How to complete this task
Only one stretch of the data below should be repeated: the lines from the line containing "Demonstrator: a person" through the line containing "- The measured", inclusive, exactly as they are.

=== Data in this exercise ===

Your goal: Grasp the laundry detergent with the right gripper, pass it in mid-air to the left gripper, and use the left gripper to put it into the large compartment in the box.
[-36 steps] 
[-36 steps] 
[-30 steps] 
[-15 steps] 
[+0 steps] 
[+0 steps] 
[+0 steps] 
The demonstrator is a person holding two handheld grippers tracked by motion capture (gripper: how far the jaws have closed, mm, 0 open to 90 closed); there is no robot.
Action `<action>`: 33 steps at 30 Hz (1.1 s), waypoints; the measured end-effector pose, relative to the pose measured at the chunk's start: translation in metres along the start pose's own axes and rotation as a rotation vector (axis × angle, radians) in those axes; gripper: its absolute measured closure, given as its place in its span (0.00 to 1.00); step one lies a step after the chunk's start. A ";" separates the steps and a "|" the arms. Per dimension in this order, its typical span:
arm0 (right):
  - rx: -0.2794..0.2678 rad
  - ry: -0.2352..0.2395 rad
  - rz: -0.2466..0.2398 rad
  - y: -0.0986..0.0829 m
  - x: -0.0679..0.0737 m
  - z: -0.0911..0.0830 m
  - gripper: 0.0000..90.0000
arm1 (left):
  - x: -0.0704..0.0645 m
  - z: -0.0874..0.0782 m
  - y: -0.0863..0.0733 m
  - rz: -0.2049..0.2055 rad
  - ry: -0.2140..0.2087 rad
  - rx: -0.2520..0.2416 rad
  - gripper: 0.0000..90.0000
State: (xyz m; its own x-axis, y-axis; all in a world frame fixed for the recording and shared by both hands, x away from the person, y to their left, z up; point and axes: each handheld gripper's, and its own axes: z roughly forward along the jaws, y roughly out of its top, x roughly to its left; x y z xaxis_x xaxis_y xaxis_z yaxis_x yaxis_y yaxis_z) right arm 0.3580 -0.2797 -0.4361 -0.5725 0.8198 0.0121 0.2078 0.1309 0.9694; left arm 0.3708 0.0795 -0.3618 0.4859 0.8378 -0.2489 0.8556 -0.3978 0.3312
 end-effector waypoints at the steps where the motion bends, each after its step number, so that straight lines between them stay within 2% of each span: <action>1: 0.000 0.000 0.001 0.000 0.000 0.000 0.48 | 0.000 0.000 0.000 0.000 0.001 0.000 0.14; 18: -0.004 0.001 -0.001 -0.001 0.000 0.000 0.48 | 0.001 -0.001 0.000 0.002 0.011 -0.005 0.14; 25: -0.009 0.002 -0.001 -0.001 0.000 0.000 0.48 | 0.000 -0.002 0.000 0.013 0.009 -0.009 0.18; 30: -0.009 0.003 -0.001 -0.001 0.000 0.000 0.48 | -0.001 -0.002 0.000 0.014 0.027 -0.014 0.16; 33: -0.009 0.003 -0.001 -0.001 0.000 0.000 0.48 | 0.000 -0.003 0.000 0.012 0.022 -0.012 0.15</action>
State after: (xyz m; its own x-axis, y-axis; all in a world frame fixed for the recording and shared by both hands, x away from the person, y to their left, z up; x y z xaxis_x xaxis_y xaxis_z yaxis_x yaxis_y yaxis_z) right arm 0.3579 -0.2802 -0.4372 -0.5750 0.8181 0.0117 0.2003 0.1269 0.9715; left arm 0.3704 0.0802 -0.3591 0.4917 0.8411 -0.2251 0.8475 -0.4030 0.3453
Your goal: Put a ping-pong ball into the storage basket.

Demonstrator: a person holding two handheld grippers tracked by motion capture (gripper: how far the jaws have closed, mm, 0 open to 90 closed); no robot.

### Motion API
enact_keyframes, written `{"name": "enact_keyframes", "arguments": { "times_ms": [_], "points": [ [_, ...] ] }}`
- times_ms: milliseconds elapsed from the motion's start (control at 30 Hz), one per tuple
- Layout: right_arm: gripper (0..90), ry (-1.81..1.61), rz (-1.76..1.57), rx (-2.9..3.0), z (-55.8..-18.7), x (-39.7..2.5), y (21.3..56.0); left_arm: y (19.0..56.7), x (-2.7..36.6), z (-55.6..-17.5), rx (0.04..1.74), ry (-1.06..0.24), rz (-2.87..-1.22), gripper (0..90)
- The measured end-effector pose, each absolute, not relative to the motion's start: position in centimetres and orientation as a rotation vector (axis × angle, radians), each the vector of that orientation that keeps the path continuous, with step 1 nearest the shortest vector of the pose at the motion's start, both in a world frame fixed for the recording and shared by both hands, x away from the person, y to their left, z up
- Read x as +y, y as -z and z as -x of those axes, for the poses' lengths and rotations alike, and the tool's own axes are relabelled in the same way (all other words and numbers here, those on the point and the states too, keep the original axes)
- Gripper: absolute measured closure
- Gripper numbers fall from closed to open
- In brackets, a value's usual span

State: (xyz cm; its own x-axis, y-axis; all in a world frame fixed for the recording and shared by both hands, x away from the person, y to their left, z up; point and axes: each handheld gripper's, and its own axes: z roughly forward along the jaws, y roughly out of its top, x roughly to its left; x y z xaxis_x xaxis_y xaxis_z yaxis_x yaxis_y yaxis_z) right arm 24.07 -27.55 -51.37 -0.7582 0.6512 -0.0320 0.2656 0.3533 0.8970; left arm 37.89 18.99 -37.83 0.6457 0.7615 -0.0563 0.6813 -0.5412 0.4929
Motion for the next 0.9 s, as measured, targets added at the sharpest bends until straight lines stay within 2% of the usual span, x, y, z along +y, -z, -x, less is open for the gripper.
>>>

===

Answer to this exercise
Demonstrator: a person holding two handheld grippers tracked by motion capture (gripper: how far the jaws have closed, mm, 0 open to 90 closed); no robot.

### Motion API
enact_keyframes, written `{"name": "enact_keyframes", "arguments": { "times_ms": [_], "points": [ [_, ...] ] }}`
- times_ms: milliseconds elapsed from the motion's start (control at 30 Hz), one per tuple
- Layout: right_arm: gripper (0..90), ry (-1.81..1.61), rz (-1.76..1.57), rx (-2.9..3.0), z (-55.8..-18.7), x (-39.7..2.5), y (21.3..56.0); left_arm: y (19.0..56.7), x (-2.7..36.6), z (-55.6..-17.5), rx (0.04..1.74), ry (-1.06..0.24), rz (-2.87..-1.22), gripper (0..90)
- The measured end-effector pose, each absolute, not relative to the motion's start: position in centimetres and orientation as a rotation vector (axis × angle, radians), each the vector of that orientation that keeps the path continuous, with step 1 nearest the shortest vector of the pose at the motion's start, both in a world frame fixed for the recording and shared by both hands, x away from the person, y to their left, z up

The exercise is now done.